San Agustín'in eski manastırı, 1988'den beri görkemli Querétaro Sanat Müzesi'ne ev sahipliği yapıyor. On dördüncü yüzyıldan Avrupa ve Meksika eserlerini içeren kalıcı bir koleksiyonun yanı sıra, özellikle dini olan Yeni İspanya'dan eşsiz bir resim koleksiyonuna sahiptir.
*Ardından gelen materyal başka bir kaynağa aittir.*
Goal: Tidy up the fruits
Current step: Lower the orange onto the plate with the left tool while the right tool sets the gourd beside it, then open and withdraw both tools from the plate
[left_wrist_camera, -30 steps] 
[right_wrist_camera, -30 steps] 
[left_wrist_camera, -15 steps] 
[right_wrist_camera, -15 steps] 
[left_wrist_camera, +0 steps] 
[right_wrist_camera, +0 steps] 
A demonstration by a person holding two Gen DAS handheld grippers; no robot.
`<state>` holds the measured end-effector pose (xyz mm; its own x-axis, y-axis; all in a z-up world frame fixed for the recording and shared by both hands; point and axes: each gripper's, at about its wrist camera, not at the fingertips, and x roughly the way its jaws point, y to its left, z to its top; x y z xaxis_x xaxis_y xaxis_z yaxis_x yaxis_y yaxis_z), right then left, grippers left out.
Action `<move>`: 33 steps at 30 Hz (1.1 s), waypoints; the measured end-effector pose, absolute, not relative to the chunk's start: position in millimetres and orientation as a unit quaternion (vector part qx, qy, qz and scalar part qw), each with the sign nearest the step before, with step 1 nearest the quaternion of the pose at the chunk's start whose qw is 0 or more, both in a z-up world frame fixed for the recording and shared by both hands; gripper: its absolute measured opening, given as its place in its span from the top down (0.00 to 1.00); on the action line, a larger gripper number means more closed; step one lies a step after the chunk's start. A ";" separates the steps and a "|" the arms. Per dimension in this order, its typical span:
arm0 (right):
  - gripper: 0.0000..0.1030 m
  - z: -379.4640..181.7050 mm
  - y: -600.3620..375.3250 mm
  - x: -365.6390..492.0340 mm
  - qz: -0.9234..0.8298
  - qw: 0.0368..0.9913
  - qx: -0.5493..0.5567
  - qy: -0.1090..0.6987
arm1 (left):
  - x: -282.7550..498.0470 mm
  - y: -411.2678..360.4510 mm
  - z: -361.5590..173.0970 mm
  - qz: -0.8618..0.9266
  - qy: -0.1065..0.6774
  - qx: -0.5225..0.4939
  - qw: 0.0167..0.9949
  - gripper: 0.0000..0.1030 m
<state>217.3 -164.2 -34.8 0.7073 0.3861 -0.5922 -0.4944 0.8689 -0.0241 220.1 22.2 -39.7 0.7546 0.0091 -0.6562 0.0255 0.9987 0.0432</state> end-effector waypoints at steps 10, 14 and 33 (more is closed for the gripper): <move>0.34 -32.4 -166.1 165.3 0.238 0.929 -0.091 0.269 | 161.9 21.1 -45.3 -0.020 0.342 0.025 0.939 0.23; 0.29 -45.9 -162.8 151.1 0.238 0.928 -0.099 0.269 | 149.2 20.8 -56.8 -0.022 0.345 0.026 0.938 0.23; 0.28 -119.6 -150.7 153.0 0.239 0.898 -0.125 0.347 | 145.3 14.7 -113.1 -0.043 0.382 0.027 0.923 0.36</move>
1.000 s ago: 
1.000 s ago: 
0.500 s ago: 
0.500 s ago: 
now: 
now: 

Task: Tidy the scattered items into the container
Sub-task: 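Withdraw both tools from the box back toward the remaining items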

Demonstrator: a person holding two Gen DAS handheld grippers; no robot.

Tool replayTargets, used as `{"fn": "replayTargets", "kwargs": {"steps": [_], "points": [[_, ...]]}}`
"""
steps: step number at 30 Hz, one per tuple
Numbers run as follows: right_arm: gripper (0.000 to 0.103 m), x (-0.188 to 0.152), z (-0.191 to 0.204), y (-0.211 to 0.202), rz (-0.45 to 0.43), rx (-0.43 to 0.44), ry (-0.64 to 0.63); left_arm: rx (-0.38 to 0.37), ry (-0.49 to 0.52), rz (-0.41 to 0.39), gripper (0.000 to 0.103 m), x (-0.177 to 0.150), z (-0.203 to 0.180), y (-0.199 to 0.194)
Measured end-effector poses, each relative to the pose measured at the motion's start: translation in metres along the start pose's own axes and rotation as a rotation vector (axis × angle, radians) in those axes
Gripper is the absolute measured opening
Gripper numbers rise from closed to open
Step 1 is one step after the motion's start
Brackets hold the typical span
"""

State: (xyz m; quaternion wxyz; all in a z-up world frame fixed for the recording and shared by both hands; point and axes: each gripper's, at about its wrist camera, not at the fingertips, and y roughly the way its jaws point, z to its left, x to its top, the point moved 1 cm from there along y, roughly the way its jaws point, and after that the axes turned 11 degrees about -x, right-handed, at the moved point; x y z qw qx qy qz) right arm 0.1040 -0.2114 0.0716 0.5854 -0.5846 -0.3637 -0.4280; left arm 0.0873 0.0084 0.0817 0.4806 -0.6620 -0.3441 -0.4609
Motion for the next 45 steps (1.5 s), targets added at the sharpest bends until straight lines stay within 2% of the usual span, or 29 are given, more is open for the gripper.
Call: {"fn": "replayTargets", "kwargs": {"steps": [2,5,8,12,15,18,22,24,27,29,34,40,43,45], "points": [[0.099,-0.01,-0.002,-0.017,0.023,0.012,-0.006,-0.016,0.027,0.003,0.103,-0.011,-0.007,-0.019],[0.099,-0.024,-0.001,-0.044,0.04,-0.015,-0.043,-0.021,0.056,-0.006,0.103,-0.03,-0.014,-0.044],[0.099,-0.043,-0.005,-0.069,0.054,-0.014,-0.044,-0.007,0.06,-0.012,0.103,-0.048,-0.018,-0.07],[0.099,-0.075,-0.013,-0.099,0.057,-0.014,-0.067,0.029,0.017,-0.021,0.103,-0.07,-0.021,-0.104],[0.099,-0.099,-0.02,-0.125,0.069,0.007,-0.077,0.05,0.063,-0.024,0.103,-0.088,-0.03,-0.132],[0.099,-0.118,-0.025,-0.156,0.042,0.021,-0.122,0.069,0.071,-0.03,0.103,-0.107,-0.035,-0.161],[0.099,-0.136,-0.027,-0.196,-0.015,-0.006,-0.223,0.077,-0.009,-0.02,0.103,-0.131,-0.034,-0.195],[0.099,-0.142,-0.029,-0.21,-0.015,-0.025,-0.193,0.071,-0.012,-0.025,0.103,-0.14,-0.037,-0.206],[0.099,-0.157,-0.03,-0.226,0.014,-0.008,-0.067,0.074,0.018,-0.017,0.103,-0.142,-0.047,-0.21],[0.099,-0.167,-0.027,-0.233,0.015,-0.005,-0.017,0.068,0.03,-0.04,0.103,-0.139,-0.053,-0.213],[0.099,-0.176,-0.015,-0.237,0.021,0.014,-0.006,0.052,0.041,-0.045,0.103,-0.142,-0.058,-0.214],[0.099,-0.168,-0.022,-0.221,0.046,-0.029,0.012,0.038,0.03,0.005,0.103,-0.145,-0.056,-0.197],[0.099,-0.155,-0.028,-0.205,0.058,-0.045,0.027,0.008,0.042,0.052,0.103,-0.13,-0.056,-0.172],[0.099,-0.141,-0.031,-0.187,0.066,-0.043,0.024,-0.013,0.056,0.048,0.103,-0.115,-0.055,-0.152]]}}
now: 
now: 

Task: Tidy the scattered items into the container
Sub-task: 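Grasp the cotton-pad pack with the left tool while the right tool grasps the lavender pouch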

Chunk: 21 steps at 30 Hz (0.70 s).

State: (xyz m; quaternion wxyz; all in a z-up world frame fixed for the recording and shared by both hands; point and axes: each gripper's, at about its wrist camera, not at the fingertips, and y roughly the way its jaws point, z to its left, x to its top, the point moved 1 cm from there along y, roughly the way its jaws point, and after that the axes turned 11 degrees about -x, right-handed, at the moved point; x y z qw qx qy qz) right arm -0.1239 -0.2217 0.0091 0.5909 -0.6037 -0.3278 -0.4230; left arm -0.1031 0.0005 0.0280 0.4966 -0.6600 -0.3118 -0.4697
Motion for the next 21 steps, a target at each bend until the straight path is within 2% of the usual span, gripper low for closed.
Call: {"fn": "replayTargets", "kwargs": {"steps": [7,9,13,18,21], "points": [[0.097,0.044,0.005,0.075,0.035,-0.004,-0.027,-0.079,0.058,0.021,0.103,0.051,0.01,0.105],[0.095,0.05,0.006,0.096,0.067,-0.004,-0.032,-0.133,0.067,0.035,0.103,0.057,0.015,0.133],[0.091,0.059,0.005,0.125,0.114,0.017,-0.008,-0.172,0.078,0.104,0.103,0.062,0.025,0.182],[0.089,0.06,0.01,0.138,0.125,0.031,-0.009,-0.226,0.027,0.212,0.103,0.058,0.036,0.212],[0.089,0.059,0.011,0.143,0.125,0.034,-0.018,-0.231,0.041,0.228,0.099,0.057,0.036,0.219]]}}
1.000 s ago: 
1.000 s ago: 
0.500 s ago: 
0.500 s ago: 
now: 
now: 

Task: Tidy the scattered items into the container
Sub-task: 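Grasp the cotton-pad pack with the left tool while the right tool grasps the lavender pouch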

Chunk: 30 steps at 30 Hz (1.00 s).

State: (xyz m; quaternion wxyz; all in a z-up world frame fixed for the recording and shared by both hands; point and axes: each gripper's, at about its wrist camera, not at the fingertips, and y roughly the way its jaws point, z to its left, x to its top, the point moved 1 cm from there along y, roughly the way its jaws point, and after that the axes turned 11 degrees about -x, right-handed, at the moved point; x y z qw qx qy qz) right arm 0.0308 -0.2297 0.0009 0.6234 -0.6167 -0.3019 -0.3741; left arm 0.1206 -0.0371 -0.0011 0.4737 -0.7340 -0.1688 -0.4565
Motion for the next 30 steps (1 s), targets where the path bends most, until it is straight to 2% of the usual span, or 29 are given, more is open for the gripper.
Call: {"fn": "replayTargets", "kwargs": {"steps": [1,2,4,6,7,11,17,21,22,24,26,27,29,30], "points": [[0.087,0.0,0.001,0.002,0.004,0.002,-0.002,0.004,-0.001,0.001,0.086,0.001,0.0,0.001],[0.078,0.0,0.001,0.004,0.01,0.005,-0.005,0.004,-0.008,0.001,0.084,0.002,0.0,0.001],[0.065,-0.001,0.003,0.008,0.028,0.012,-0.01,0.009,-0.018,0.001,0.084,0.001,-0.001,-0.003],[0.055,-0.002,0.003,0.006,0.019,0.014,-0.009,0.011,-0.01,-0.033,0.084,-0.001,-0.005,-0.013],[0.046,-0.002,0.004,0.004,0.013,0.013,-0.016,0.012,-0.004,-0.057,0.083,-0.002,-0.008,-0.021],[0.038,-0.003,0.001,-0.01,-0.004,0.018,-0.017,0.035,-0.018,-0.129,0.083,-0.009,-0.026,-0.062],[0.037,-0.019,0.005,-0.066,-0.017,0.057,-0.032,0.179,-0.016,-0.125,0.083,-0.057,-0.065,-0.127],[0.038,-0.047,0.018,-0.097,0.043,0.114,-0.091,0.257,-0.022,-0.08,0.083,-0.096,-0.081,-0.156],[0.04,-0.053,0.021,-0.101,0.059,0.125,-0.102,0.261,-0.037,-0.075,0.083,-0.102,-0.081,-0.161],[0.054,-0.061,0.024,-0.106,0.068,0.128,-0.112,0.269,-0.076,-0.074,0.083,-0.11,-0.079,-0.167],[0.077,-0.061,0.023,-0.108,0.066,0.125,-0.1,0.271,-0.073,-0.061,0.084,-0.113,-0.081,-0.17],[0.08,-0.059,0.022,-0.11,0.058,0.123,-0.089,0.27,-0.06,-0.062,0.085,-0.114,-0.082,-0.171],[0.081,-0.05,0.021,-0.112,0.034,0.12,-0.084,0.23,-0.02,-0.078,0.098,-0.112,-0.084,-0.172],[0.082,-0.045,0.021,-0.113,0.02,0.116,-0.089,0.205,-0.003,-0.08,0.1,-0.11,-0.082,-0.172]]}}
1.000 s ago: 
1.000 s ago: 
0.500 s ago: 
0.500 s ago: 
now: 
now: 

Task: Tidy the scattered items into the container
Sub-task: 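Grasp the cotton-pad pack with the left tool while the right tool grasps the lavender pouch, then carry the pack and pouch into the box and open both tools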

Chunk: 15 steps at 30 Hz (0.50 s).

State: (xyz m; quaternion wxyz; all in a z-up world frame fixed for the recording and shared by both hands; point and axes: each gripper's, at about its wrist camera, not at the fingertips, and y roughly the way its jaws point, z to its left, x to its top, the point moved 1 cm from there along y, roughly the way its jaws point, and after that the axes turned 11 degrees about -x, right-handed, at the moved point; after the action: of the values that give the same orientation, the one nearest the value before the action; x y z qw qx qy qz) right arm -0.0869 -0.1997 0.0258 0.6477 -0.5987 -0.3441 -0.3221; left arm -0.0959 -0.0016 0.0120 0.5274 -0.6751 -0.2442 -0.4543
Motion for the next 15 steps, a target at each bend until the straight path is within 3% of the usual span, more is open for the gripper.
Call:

Şehir merkezinden biraz uzakta, Santa Cruz de los Milagros'un tapınağı ve manastırı olan Querétaro'da kurulan ilk manastır kompleksi bulunmaktadır. Bu grup hakkında konuşmak için, Querétaro'nun kuruluş tarihine kendinizi kaptırmalısınız. Efsaneye göre, 1531'de Otomí adı Conín olan Fernando de Tapia, birliklerini Sangremal tepesindeki Chichimeca ordusuna karşı yönetti. Şiddetli savaşın ortasında, biri ve diğeri dikkatlerini çeken parlak bir ışık gördü: Ortasında ve havada asılı duran beyaz ve kırmızı bir haç belirdi ve yanında elçi Santiago beyaz bir ata bindi. . Bu mucizevi görünümle kavga sona erdi ve Fernando de Tapia bölgeyi ele geçirdi. Chichimecas teslim oldu ve Sangremal tepesine orada meydana gelen mucizenin sembolü olarak bir haç konulmasını istedi. Aynı yıl Kutsal Haç için küçük bir şapel inşa edildi ve 17. yüzyılın ortalarında kilise ve manastır inşa edildi.

Tapınak tamamen restore edildi ve ana cazibe merkezi, 25 Temmuz 1531'de gökyüzünde Kutsal Haç'ın oyulmuş taş bir kopyasının bulunduğu iç kısımda bulunuyor. Ayrıca, güzel pembe taş ocağı sunaklarını da görebilirsiniz. Barok tarzdan Neoklasik tarza kadar uzanırlar.

Santa Cruz manastırı, tarihin en çok koridorlarından geçtiğini gören Queretaro binalarından biridir. 1683'ten beri Amerika'daki evanjelistler için en önemli kolejlerden biri olan Propaganda Fide Misyonerler Koleji'nin merkeziydi. Bu kolej mezunlarından biri, misyonların başkanı olan Fray Junípero Serra idi ve kendisini içinde yaşadıkları sefalet ve terk edilmişliği hafifletmek için pameslerin yaşam koşullarını incelemeye adadı.

Bağımsızlık hareketi başladığında, manastır Querétaro belediye başkanı Don Miguel Domínguez'in hapishanesiydi ve birkaç yıl sonra Querétaro'ya tepeden hakim olabilmek için Iturbide tarafından alındı. Zaman geçti ve Fransızlar geldi.

Habsburglu Maximilian manastırı karargah olarak kullandı ve daha sonra ilk hapishanesi oldu.

Bugün manastırın bazı bölümlerini ziyaret edebilirsiniz: eski mutfak ve ilginç doğal soğutma sistemi, eski adıyla yemekhane olarak adlandırılan yemek odası ve Maximiliano'nun işgal ettiği hücre; On yedinci ve on sekizinci yüzyıllardan bazı resimler de korunur ve dikenleri Latin haçı şeklinde olan ünlü bir ağacın büyüdüğü merkezi bahçe.

Kısacası Querétaro, sanat, efsane ve geleneğin her fırsatta karıştığı büyüleyici bir şehirdir. Tapınakları ve manastırları zamana değer verir ve Meksika tarihini uyduran ünlülerin sırlarını kapılarının ardında tutar.

Pin
Send
Share
Send

Video: Bu Mezarlardan Uzak Durun Yoksa Ölürsünüz Roma Tümülüs Mezarlari (Mayıs Ayı 2024).